For the sake of comparison, if in 2010 the federal government had simply allowed R&D spending to continue to grow at the same rate that it has historically, then in FY 2013, the federal government would have spent $165 billion on R&D, $41 billion more than was spent in FY 2013 under sequestration. By the end of sequestration in FY 2021, the federal government would be spending $128 billion in R&D, a full $80 billion less than what it would have spent under its historical growth rate.

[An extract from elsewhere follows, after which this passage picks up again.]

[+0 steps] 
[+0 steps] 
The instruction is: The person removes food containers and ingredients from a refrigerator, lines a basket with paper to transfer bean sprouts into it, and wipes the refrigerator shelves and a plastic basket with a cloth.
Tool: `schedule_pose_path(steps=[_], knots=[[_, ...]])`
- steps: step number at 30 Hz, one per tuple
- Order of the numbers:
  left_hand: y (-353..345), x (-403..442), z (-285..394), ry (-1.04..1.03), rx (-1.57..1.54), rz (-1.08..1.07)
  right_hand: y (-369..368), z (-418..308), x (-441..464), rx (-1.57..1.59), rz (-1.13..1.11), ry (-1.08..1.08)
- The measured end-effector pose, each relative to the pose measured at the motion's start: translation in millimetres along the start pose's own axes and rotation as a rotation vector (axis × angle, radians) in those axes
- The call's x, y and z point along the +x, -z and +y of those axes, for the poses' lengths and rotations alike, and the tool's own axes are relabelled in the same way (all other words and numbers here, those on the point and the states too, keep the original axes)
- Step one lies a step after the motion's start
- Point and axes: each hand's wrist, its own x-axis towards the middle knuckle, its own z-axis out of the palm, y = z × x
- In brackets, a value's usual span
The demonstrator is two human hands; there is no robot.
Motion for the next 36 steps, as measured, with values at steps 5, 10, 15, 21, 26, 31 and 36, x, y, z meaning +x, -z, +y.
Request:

Because the value of R&D capital depreciates over time, without continual replenishment of R&D investment, future innovative capacity decreases. Hence, the concern among researchers across the country is that sequestration will create a “generational gap,” according to Elias Zerhouni, former director of the National Institutes of Health. Moreover, the lack of consistent federal support for R&D could lead future science and technology graduates—including those who come from abroad to obtain a university education—to take their talents elsewhere, to countries that display more of a commitment to scientific innovation. Almost one in five respondents to a recent American Society for Biochemistry and Molecular Biology survey indicated that they are considering moving their research abroad.

Conclusion

Due to the technological innovation that it produces, scientific R&D is one of the main engines powering future economic growth. Although the federal government has supported innovation by investing an increasing amount of money in R&D over time, this investment has not kept pace with overall economic growth in recent years. Fiscal austerity policies that began in 2010 have negatively impacted the federal government’s commitment to R&D, and sequestration is making an already dire situation worse. These policies have not only reduced our current scientific output but have also set the stage for weaker economic growth in the future. Given the federal government’s singular role in supporting basic research, particularly the research conducted at American colleges and universities, it is critical that Congress reaffirm its commitment to scientific discovery by repealing sequestration and supporting new investments in R&D.

Kwame Boadi is a Policy Analyst at the Center for American Progress.